**TASK DIRECTIONS**
Extract the lines from the first line of the records below through the line containing "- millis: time", inclusive, and reproduce them exactly as written.

----------

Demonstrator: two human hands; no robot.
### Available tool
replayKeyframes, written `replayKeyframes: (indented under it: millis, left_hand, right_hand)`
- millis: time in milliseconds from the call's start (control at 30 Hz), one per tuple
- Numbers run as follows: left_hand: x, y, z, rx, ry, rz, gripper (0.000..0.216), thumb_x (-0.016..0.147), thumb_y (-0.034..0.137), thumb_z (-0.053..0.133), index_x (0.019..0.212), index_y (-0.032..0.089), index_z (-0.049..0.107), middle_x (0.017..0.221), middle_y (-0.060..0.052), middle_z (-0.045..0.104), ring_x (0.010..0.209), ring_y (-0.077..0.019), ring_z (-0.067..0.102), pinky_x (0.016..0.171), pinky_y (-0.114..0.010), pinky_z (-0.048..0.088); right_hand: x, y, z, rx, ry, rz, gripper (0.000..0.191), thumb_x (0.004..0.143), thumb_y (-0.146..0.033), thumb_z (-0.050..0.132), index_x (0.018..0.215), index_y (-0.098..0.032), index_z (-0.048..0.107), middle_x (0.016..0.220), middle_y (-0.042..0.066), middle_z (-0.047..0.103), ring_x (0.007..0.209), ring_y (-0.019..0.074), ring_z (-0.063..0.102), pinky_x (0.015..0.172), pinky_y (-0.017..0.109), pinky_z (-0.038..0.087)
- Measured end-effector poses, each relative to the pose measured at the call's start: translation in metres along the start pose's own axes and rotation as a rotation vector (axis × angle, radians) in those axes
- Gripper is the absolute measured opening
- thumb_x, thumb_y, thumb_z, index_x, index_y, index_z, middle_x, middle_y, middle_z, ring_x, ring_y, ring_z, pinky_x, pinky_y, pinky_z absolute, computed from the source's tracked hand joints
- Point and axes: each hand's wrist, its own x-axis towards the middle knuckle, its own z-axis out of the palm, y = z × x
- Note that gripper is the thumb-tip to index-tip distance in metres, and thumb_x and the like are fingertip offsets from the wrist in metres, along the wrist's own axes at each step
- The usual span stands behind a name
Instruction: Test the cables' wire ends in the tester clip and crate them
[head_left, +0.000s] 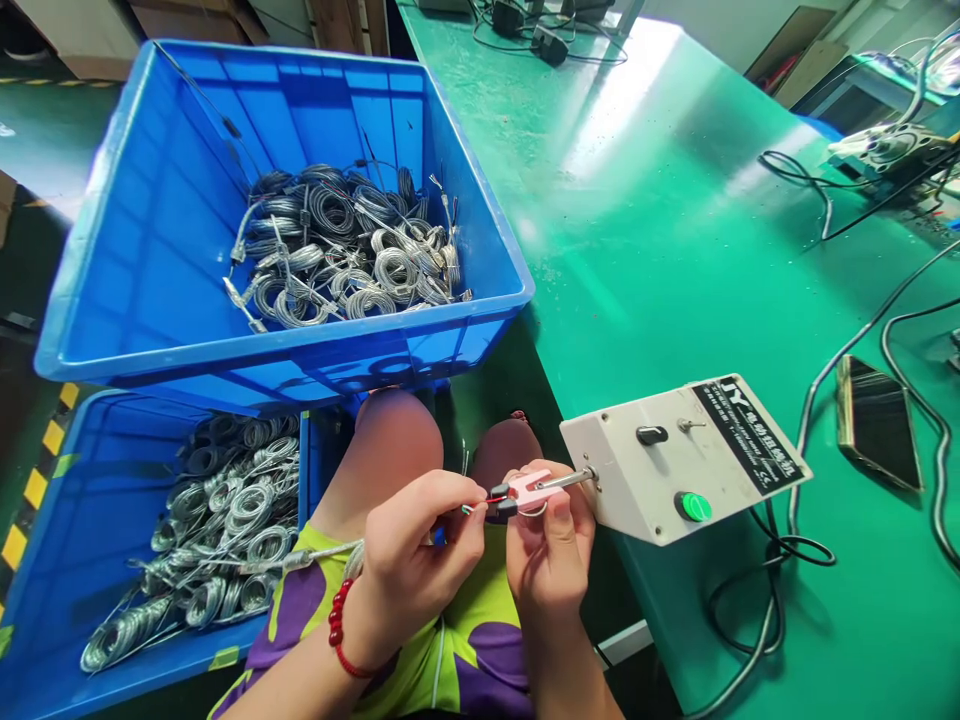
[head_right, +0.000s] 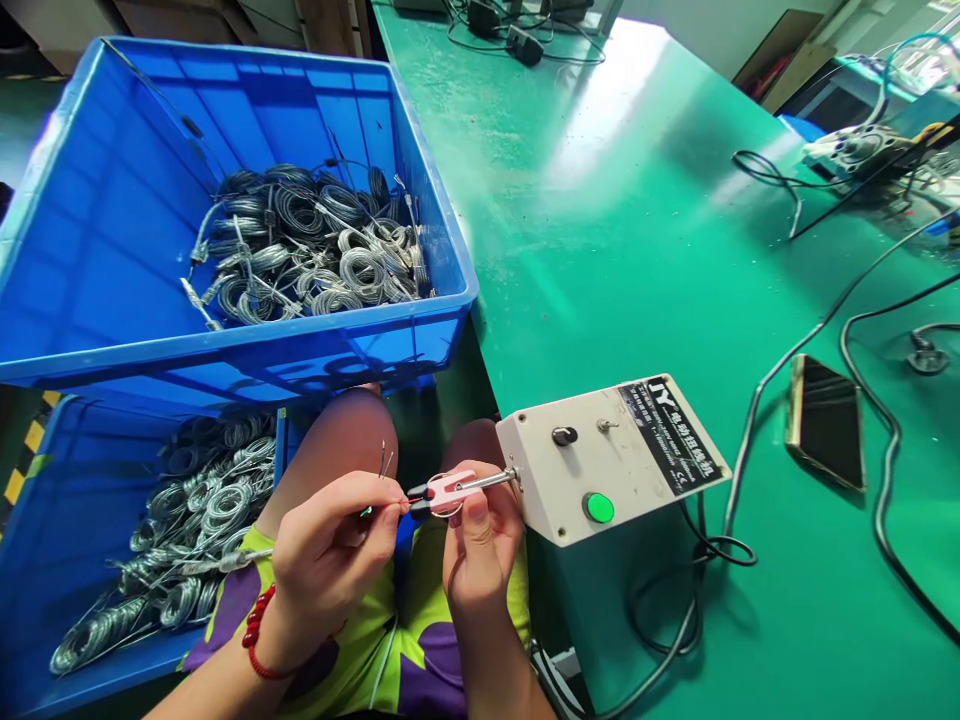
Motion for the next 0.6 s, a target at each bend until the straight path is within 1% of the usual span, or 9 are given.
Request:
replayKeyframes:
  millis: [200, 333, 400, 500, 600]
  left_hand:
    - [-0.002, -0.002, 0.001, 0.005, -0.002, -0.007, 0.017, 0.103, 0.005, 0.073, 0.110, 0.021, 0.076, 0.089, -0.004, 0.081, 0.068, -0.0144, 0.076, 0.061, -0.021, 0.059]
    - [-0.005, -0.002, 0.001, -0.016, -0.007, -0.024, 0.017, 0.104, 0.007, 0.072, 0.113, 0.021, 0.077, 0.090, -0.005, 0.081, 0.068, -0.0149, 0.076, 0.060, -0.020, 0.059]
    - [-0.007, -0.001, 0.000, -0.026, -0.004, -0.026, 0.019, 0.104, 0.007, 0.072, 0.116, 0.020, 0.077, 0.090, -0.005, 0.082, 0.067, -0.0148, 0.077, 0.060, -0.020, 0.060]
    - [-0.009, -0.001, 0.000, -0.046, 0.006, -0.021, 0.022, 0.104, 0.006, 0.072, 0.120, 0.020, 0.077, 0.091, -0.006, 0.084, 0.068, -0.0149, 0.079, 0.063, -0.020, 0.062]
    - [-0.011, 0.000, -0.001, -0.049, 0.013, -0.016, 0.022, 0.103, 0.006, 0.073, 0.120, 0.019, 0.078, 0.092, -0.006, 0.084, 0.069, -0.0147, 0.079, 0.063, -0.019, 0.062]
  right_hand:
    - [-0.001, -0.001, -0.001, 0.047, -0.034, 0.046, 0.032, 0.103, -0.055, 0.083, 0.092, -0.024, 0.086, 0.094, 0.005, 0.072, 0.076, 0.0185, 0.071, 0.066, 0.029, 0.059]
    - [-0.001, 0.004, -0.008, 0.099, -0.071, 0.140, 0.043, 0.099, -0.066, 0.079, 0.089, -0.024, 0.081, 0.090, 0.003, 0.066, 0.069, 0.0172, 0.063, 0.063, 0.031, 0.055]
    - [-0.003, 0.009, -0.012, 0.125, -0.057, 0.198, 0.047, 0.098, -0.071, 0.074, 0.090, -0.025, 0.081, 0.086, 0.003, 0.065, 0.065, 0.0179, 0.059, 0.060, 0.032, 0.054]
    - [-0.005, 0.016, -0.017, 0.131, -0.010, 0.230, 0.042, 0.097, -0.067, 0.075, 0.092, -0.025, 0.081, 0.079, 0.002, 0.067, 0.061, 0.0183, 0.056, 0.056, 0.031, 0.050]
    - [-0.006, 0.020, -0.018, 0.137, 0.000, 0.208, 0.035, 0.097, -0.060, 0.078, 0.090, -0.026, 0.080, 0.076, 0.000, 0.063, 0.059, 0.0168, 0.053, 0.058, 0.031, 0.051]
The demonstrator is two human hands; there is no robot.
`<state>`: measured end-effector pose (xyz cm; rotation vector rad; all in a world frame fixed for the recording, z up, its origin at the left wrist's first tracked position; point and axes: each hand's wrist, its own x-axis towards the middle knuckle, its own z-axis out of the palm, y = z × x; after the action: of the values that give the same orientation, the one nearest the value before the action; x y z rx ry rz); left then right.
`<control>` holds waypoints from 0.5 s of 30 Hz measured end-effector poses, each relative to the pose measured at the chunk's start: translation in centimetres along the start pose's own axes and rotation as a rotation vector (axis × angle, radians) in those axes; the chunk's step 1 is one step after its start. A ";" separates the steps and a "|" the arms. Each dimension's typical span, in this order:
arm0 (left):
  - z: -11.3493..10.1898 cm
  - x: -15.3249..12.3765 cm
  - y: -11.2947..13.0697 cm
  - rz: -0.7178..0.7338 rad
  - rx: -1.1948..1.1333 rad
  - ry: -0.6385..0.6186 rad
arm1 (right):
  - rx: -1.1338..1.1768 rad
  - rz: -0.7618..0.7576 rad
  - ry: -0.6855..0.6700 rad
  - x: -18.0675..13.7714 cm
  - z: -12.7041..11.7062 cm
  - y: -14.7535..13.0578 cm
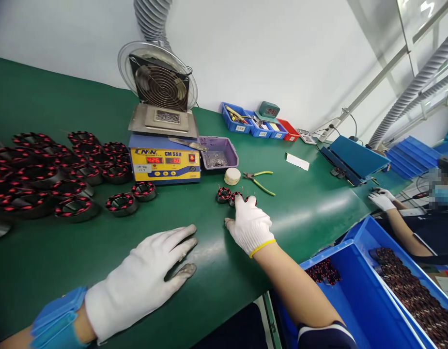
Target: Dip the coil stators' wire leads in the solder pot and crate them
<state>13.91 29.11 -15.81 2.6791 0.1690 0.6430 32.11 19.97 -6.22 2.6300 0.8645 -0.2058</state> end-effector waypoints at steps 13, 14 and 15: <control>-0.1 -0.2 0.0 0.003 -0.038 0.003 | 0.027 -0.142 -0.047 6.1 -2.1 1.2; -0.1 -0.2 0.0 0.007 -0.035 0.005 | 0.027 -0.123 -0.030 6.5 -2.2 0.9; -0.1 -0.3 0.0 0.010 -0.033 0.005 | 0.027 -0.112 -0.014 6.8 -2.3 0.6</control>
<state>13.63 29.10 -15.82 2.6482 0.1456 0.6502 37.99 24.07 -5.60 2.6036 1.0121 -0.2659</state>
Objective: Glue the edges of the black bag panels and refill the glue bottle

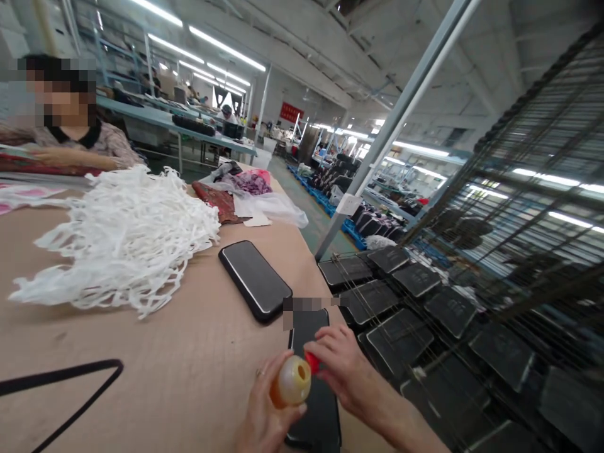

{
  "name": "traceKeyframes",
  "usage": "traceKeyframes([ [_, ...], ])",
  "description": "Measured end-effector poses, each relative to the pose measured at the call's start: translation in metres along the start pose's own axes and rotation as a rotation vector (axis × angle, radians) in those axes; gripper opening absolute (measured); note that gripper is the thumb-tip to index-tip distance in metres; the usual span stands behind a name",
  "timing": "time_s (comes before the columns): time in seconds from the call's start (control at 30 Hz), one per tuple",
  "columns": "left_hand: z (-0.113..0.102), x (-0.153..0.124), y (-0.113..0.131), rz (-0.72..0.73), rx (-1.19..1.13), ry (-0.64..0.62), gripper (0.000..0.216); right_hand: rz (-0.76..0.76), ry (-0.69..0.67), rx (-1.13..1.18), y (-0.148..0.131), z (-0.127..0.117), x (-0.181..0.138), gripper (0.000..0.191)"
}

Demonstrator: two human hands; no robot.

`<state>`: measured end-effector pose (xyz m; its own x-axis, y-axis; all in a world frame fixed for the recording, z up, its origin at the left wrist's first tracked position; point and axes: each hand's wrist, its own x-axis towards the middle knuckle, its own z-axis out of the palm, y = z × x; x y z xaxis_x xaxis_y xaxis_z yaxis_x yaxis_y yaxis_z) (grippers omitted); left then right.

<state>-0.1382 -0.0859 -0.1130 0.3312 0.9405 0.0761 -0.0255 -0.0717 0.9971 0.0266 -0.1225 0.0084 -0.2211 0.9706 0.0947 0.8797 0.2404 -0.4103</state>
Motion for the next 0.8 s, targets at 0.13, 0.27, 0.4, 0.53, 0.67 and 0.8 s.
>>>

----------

**TASK RESULT**
Demonstrator: two human hands; no robot.
### Available tool
replayKeyframes, written `replayKeyframes: (indented under it: millis, left_hand, right_hand)`
- millis: time in milliseconds from the call's start (control at 30 Hz), one per tuple

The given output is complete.